Francis Ponge, L’expérience du précipice intérieur, extrait d’une conférence faite à Bruxelles le 22 Janvier 1947
Ce rapport intime avec les portraits dénonce et évoque déjà à la fois. De la proximité humaine à la promiscuité spatiale, le pas est franchi. Lorsqu’Eric Aupol veut rendre compte des espaces d’accueil, d’hébergement ou de travail de ces migrants clandestins, il choisit deux postures.
Photographier une fois encore les fenêtres, mais voilées, entre-ouvertes, obturées par une persienne qui dérobe à la vue un paysage possible dans la seule imagination. L’ailleurs est là, à portée de main, et à la fois rendu inaccessible par l’illégalité du séjour. Un espace de vie clos, petit, où l’on peut s’imaginer que le seul moyen de se remuer tient dans le fait de s’asseoir et de se lever. L’étranger ne peut voir ou ne peut être vu. Comme le souligne Cédric Loire dans un article sur « Vitae nova », « les absences et les manques – de profondeur, d’horizon, d’occupant visible, de signes d’appropriation – caractérisent surtout ces lieux ordinaires, dont tout indique qu’ils sont davantage traversés, ou occupés de façon très provisoire, que véritablement habités ; que le corps semble ne jamais pouvoir y trouver de repos durable, qu’il n’y est que de passage, en transit. »
Et c’est donc dans la recherche de fragments, de détails, du « caillou » cher à Francis Ponge qu’Eric Aupol parle, dans le recueillement du silence, du gouffre et de la tentation du désespoir et de la chute. L’objet comme repère nomade. Vivre sur la ligne du basculement, en permanence, stabiliser son existence autour de ce que l’on peut maîtriser, quelques objets. Des objets que l’on entretient parce qu’ils sont ceux de l’employeur « respectable », que l’on empile ou que l’on entasse dans un sac plastique suspendu à un balcon, sur le seuil de la fuite permanente.
Eric Aupol se rappelle pourtant cette pulsion de vie qui anime ces hommes et ces femmes et qui leur permet de ne pas sombrer alors qu’ils ont tout abandonné. Une vie nouvelle, dans un nouvel Eldorado, où tout tient à la préciosité des instants (des fragments ?) et à la capacité de les assembler, de les régir, de les composer mentalement pour les faire siens, pour donner corps et sens à une histoire en déshérence. S’agit-il alors d’un hommage à cette pulsion de vie lorsque la qualité du cadrage, la rigueur géométrique de l’occupation de l’espace de l’image, le velouté du grain photographique, l’équilibre de la balance des contrastes ou le jeu subtil des reflets et de la lumière donnent à l’œuvre d’Eric Aupol une esthétique qui tiendrait plus de la préciosité que de la dénonciation pourtant à la source du projet ?

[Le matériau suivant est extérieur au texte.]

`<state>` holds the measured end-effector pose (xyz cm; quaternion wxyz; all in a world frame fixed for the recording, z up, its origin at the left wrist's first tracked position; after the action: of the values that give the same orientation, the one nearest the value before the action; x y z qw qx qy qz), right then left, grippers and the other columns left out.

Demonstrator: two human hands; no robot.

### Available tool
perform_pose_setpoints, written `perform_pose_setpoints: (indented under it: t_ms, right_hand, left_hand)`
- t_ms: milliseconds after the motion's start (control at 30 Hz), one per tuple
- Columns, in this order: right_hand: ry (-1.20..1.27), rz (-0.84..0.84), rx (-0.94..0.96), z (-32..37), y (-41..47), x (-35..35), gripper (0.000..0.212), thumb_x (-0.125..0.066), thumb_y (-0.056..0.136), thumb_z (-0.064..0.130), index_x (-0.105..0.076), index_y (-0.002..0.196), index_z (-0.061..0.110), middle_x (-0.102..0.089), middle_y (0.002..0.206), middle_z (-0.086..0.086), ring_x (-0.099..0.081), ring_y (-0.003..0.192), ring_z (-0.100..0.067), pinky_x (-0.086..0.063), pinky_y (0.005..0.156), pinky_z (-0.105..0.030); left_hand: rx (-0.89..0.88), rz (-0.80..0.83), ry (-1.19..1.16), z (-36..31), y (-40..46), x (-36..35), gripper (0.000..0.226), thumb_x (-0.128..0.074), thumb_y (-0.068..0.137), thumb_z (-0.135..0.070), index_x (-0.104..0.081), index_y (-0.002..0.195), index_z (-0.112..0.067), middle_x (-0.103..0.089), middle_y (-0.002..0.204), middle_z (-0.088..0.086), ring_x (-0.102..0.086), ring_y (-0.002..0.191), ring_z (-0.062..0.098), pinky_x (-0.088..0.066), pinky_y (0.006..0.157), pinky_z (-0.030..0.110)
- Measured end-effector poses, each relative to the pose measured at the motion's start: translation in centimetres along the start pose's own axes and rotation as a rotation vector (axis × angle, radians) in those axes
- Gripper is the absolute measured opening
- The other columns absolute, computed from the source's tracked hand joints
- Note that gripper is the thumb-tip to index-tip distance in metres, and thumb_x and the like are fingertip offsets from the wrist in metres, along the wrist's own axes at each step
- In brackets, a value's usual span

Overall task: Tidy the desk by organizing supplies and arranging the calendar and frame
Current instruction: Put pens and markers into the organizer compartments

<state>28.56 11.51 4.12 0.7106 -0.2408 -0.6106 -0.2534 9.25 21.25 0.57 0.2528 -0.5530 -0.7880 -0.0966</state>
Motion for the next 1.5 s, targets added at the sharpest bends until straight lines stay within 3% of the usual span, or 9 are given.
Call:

Entre le document et la picturalité, cette photographie restera éternellement ambigüe, voire décalée. Sauf à opposer à cela que fond et forme, éthique et esthétique ne sont pas nécessairement opposables, ce que démontre celui qui arrive à les rendre complémentaires dans un projet cohérent et authentique. Ce qui est le cas d’Eric Aupol.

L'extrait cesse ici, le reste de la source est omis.